Not so long ago, WG announced the Pan-American tier VIII premium dockyard battleship "Atlântico". She is a Brazilian battleship based on a combination of two main
projects, primarily Design 782 (a proposed alternative to Design 781, which was chosen by Brazil in 1914 to be built under the name "Riachuelo"), from which it takes
most of its characteristics (armor, main battery layout, hull shape), and additionally Design 686 (one of the proposals for a Brazilian battleship in 1910-1911, which
would eventually result in the "Rio de Janeiro", later "HMS Agincourt"), from which WG took the inspiration to add an intermediate set of armaments in the form of 8x2
234mm guns (Design 686 called for only 3x2 240mm guns). The ship is also presented under a series of modernizations that could've happened had she actually been built.

Historical inaccuracies with the ship itself aside, the biggest issue me and many other Brazilian players had was regarding the name chosen for the ship, "Atlântico".
This has to be one of, if not the worst case of misnaming a ship in WoWs, worse than Congress, Milano, and Yukon combined. In this post, I intend to explain why it's
such a poor choice, and how it could and should be changed. Before I do that, however, I would like to point out that I tried reaching out to WG to raise this issue
through our Brazilian CM, and the fact I'm writing this should show how successful I was, so my only option is to reach out to the community, and hopefully expose the
issue enough for WG to at least explain their reasoning for choosing such a terrible name, and ideally changing it before it's too late.

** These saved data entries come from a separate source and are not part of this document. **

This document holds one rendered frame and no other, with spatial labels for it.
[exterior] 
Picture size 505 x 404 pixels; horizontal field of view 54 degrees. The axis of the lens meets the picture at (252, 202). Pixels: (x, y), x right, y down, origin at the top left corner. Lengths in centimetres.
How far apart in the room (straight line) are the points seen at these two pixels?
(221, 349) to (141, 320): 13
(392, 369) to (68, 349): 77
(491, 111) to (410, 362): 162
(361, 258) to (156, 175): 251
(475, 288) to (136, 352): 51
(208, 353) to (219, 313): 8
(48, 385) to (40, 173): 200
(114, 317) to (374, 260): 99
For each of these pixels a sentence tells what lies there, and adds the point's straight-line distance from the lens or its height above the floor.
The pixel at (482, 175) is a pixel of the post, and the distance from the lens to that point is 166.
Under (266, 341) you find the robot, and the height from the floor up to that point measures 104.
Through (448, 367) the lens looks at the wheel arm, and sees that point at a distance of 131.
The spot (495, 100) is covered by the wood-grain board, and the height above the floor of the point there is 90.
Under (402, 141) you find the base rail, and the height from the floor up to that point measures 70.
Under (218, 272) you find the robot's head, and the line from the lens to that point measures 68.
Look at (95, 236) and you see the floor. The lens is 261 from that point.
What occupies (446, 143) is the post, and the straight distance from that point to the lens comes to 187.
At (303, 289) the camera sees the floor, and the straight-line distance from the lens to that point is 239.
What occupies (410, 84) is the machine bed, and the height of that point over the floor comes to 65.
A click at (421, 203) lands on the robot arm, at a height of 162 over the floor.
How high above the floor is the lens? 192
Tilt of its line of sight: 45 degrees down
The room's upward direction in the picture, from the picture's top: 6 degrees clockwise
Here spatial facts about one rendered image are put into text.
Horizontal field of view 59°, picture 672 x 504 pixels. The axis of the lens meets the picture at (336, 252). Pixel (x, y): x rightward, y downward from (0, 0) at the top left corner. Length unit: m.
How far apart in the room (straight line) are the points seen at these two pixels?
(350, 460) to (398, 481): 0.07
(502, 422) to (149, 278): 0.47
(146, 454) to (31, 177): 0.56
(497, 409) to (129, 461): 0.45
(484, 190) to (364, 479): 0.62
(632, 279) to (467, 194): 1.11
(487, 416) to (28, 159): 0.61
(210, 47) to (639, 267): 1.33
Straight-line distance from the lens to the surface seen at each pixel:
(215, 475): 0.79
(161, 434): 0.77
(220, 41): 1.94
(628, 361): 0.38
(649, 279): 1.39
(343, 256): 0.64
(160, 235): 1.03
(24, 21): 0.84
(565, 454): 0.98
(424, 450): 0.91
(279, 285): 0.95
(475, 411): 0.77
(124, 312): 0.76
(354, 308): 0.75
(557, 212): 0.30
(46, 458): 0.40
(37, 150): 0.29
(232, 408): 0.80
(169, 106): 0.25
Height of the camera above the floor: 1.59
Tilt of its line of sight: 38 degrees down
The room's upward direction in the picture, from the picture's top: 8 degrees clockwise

So, why is "Atlântico" such a bad name? Simply put, this battleship is a modified design from 1914. Brazil would only name a ship "Atlântico" 104 years later, in 2018,
with the purchase of the British carrier "HMS Ocean". To put it into perspective, in 1914 Brazil hadn't even celebrated 100 years since its independence. The name is
completely disconnected from any standards the Brazilian Navy would've had at that time. I can only assume that the reason for choosing this name had more to do with
marketing than history, since "Atlântico" being the name of the main capital ship in the Brazilian Navy right now might attract more players who neither know nor care
about Brazilian naval history, but are aware of our Navy's recent acquisitions, if only by name.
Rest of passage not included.